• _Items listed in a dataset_
===============

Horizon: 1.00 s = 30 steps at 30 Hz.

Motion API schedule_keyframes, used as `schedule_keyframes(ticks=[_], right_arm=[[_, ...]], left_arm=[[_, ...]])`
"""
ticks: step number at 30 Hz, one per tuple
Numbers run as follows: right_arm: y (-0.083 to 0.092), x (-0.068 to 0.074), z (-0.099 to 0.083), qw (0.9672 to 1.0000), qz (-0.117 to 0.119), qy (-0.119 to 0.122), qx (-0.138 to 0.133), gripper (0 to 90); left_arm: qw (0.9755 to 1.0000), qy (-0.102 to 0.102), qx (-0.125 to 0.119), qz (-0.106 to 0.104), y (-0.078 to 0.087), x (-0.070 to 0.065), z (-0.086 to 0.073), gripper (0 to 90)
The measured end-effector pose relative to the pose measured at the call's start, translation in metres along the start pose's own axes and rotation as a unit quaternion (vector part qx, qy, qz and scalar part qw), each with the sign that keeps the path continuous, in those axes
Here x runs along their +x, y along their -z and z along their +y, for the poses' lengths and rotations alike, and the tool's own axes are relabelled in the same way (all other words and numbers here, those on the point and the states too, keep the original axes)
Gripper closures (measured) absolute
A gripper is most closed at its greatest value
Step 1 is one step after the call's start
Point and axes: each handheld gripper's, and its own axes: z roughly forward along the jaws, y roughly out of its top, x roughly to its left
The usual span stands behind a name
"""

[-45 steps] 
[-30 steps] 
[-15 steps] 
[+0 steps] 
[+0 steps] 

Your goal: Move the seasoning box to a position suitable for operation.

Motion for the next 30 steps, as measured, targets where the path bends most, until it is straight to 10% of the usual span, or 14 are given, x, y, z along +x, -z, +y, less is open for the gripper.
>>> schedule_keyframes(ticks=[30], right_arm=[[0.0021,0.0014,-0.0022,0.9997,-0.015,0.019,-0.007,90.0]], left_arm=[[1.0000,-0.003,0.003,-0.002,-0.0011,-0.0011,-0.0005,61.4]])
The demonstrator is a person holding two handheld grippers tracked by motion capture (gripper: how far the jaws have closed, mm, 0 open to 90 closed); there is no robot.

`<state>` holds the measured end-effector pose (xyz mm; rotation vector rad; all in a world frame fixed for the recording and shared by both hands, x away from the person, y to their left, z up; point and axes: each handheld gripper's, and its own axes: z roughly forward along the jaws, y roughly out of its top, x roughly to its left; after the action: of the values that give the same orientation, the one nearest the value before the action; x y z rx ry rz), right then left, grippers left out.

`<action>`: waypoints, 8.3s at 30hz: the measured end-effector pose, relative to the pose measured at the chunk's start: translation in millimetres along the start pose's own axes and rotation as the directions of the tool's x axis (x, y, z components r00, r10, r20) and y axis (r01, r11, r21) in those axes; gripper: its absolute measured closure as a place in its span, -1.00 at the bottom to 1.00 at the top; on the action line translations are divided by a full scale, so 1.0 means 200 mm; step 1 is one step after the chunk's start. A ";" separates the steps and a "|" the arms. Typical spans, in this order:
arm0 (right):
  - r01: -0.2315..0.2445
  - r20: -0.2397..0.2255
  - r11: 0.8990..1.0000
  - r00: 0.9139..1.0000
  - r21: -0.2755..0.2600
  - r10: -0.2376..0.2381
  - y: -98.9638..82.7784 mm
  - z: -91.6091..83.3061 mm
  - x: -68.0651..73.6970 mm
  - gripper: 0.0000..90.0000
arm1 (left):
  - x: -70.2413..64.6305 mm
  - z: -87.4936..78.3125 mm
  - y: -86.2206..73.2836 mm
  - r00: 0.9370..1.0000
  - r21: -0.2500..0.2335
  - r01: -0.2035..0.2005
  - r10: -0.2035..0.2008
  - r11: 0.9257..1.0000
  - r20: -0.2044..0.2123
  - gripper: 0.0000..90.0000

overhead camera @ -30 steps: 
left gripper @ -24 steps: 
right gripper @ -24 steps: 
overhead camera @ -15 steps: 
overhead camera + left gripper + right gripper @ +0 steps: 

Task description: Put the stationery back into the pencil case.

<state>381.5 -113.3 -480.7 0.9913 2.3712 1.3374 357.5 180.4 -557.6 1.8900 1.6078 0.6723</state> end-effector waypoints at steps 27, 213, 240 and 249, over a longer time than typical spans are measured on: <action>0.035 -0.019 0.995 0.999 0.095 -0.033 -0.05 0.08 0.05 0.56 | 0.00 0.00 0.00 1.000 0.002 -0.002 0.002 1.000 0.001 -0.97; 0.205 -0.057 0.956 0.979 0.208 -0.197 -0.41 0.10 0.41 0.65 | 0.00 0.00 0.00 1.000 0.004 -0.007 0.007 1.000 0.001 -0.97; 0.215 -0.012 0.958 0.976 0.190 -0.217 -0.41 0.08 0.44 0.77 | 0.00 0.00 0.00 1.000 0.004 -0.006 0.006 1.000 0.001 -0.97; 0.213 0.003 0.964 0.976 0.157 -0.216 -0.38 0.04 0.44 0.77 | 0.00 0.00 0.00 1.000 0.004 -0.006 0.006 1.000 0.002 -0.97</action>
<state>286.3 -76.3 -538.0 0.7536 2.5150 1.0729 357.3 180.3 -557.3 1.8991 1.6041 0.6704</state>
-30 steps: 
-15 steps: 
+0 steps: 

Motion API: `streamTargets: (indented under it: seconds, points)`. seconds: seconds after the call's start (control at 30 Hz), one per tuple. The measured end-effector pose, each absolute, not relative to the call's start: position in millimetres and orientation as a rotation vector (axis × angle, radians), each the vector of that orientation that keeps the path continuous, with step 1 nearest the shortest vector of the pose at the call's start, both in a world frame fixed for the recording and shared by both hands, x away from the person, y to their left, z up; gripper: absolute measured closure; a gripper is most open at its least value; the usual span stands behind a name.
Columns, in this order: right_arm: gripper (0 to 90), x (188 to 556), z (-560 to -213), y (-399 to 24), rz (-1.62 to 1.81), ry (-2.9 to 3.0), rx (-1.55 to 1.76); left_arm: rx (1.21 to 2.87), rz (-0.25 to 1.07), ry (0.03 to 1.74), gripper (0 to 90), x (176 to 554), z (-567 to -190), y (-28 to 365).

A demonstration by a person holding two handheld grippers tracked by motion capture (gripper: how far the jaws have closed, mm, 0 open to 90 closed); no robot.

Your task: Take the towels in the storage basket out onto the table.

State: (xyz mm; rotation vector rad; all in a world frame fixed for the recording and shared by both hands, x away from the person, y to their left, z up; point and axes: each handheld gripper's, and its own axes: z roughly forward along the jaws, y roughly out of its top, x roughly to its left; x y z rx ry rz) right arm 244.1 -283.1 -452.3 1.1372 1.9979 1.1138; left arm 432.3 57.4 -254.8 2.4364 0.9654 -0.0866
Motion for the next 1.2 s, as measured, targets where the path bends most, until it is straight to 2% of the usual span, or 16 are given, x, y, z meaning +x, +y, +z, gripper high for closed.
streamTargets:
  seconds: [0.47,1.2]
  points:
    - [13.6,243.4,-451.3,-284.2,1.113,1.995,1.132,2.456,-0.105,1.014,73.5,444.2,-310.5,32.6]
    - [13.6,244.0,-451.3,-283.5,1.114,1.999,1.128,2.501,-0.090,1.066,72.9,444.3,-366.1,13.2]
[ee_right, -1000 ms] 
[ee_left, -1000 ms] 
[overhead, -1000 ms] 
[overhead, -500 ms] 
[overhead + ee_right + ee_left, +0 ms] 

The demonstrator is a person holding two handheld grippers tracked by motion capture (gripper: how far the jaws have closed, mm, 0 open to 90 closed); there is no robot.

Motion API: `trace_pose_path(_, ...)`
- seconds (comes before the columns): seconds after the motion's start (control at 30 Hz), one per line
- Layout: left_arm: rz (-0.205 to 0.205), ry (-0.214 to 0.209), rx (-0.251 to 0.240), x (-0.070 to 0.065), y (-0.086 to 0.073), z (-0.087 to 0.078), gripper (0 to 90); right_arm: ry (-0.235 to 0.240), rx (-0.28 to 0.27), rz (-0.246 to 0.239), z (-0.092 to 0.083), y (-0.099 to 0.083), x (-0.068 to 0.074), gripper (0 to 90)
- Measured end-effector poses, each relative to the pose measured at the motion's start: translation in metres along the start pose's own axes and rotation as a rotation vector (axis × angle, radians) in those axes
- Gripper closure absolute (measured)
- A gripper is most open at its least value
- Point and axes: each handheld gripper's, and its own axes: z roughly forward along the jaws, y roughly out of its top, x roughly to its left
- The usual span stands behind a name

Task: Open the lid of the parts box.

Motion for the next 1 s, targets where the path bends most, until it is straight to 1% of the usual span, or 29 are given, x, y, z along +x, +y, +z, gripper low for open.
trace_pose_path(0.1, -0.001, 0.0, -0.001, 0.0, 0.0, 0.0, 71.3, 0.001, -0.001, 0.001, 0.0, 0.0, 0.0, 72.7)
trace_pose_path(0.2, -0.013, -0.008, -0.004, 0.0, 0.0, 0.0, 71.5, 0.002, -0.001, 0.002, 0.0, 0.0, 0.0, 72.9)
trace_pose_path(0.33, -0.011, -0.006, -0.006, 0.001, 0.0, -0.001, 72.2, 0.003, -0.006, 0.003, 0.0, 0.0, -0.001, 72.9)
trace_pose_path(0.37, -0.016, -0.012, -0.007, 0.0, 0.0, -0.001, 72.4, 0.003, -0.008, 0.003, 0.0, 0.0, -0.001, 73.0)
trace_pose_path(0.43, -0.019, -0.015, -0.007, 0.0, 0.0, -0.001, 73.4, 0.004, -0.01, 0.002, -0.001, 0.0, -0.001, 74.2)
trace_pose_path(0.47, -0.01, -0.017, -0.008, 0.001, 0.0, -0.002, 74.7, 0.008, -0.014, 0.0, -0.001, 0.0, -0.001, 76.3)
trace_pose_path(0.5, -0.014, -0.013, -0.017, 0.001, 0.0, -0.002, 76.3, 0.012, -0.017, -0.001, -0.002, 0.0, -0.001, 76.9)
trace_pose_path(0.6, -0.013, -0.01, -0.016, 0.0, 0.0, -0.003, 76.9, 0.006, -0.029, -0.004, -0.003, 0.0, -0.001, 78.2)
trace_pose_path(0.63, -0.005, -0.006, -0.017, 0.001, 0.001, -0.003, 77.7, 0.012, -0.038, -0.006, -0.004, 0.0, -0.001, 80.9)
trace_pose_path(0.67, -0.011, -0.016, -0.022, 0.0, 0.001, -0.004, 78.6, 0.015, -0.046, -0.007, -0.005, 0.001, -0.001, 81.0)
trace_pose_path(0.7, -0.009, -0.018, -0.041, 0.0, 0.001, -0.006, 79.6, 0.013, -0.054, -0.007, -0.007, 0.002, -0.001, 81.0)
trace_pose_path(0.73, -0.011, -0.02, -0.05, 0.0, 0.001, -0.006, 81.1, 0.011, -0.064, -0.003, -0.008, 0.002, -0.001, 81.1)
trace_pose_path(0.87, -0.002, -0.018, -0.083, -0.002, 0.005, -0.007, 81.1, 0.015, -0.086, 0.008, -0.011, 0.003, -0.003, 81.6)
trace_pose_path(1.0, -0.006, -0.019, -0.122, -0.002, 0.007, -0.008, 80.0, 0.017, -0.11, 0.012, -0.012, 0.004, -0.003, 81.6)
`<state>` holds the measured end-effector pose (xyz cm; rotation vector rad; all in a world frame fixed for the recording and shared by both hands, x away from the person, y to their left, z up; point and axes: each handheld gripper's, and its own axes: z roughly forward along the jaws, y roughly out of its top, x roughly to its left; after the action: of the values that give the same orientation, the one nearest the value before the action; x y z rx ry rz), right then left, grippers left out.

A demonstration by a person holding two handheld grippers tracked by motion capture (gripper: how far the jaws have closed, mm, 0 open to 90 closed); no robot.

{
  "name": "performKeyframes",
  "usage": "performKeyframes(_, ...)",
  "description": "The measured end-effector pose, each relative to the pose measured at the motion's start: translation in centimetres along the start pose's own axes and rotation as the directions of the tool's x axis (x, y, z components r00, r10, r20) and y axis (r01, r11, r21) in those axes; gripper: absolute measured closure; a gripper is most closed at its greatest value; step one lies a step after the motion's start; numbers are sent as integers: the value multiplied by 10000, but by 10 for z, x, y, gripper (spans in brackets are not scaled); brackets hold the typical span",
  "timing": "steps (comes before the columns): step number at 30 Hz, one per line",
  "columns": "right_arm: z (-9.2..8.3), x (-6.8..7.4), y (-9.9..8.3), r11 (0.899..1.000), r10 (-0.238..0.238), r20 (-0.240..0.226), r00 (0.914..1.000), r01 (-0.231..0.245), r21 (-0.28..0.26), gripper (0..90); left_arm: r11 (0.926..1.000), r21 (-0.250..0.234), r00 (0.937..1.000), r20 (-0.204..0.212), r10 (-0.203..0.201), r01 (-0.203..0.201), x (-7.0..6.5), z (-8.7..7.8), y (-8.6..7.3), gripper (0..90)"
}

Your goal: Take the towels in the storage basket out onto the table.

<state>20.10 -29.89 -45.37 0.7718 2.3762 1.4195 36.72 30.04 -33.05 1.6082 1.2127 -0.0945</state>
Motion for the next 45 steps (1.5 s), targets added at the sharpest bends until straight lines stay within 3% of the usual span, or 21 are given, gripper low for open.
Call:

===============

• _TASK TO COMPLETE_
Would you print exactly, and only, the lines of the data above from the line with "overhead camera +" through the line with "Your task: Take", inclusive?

• _SOLUTION FOR THIS TASK_
overhead camera + left gripper + right gripper @ +0 steps: 

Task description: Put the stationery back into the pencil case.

<state>381.5 -113.3 -480.7 0.9913 2.3712 1.3374 357.5 180.4 -557.6 1.8900 1.6078 0.6723</state> end-effector waypoints at steps 27, 213, 240 and 249, over a longer time than typical spans are measured on: <action>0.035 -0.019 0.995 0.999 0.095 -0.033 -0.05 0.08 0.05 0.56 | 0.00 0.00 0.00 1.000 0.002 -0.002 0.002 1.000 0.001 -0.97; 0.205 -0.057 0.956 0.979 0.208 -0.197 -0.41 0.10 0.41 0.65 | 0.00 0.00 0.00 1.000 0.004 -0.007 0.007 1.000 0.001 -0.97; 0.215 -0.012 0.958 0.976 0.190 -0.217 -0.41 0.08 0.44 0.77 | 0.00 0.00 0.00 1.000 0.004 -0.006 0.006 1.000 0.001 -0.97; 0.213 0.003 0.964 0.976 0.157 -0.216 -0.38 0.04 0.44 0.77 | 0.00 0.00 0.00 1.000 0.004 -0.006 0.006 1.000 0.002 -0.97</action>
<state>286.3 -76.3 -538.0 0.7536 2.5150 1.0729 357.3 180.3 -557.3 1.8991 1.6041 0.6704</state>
-30 steps: 
-15 steps: 
+0 steps: 

Motion API: `streamTargets: (indented under it: seconds, points)`. seconds: seconds after the call's start (control at 30 Hz), one per tuple. The measured end-effector pose, each absolute, not relative to the call's start: position in millimetres and orientation as a rotation vector (axis × angle, radians), each the vector of that orientation that keeps the path continuous, with step 1 nearest the shortest vector of the pose at the call's start, both in a world frame fixed for the recording and shared by both hands, x away from the person, y to their left, z up; gripper: absolute measured closure; a gripper is most open at its least value; the usual span stands behind a name.
Columns, in this order: right_arm: gripper (0 to 90), x (188 to 556), z (-560 to -213), y (-399 to 24), rz (-1.62 to 1.81), ry (-2.9 to 3.0), rx (-1.55 to 1.76); left_arm: rx (1.21 to 2.87), rz (-0.25 to 1.07), ry (0.03 to 1.74), gripper (0 to 90), x (176 to 554), z (-567 to -190), y (-28 to 365).

A demonstration by a person holding two handheld grippers tracked by motion capture (gripper: how far the jaws have closed, mm, 0 open to 90 closed); no robot.

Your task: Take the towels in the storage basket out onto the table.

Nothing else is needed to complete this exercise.